> [Directions]: Search the records for the string "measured" and copy every line in which it appears.

> [Source data]:
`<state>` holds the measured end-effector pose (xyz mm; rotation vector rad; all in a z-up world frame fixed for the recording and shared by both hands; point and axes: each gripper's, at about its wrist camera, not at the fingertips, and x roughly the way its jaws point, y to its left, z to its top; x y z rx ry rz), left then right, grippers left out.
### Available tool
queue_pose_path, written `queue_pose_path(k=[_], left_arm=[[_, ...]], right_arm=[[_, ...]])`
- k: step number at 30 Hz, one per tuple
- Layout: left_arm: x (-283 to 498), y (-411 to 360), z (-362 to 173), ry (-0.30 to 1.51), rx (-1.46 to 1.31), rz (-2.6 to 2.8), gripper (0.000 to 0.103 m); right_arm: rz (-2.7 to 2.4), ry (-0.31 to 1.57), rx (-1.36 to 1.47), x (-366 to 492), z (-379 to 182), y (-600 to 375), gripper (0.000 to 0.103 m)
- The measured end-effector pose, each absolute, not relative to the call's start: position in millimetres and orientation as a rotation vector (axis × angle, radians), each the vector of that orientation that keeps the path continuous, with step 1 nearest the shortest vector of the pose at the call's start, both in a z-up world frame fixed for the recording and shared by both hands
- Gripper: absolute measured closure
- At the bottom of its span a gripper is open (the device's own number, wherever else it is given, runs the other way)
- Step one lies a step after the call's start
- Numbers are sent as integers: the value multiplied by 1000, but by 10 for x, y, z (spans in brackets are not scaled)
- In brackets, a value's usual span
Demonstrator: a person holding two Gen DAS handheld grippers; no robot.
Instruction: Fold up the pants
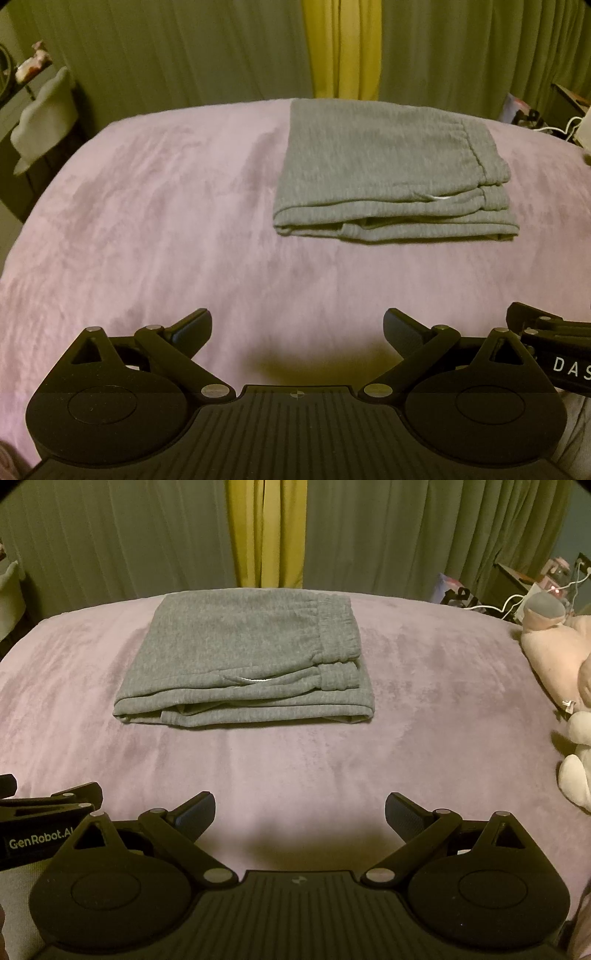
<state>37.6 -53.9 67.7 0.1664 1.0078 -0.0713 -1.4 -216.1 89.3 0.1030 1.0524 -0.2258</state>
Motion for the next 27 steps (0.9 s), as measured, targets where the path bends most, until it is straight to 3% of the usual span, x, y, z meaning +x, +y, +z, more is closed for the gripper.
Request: queue_pose_path(k=[27], left_arm=[[368, -510, 643, 1013, 164, -69, 1]], right_arm=[[-216, 1048, 103, -25, 876, -2124, 4]])
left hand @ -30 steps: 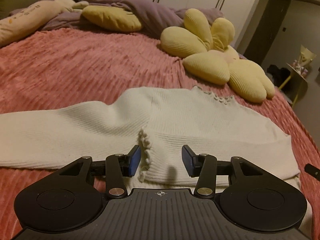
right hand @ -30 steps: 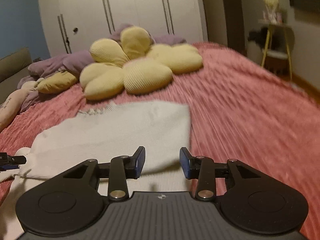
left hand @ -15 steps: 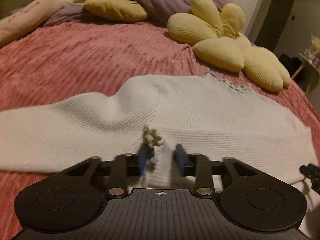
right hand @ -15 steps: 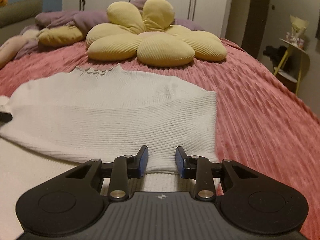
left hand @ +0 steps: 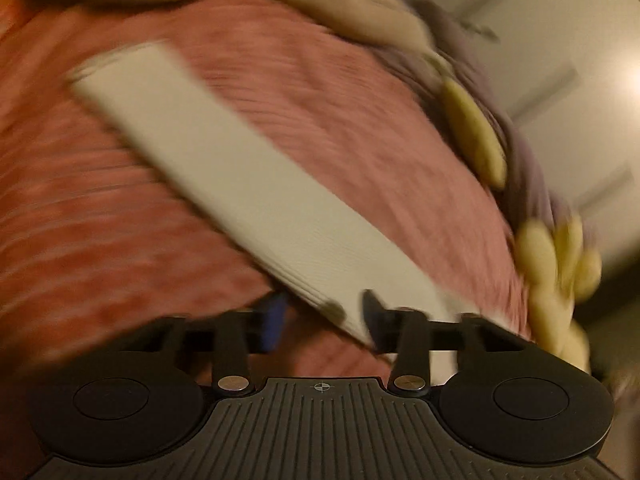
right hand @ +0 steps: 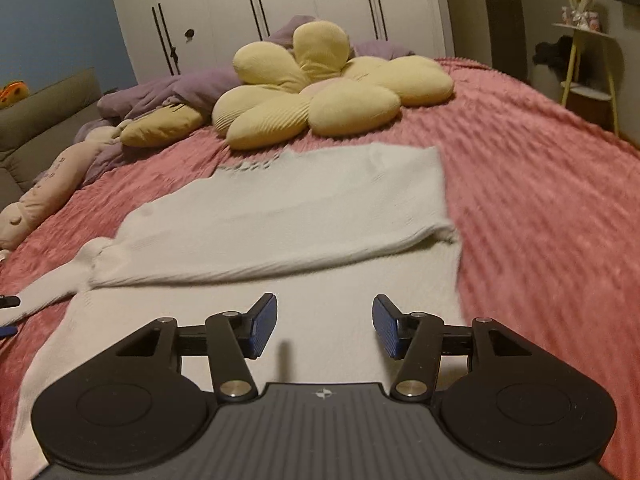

> [Reply to the exercise]:
`<state>` holds the measured end-effector pose (xyz mm; rotation vector rad; all in a z-up world frame fixed for the recording and shared by both hands; point and axes: each gripper's, at about its wrist camera, not at the fingertips, and x roughly the way its jaws point, y to its left, z to its top; x y z rx ry rz), left then right, grippers left out.
- The measured end-effector pose, each absolute, not relative to the call's start: position in millimetres and orientation as a rotation vector (axis × angle, radians), each the vector of that orientation that keeps the path continuous, with step 1 nearest the shortest vector of the pose at the call's start, both in a z-up world frame fixed for the recording and shared by both hands
- Gripper: absolute measured closure
Motion for the next 27 steps (0.9 s), as measured, targets where the path bends most, until it is straight to 3% of the usual span, x, y, z meaning +x, +y, +z, more is closed for the gripper.

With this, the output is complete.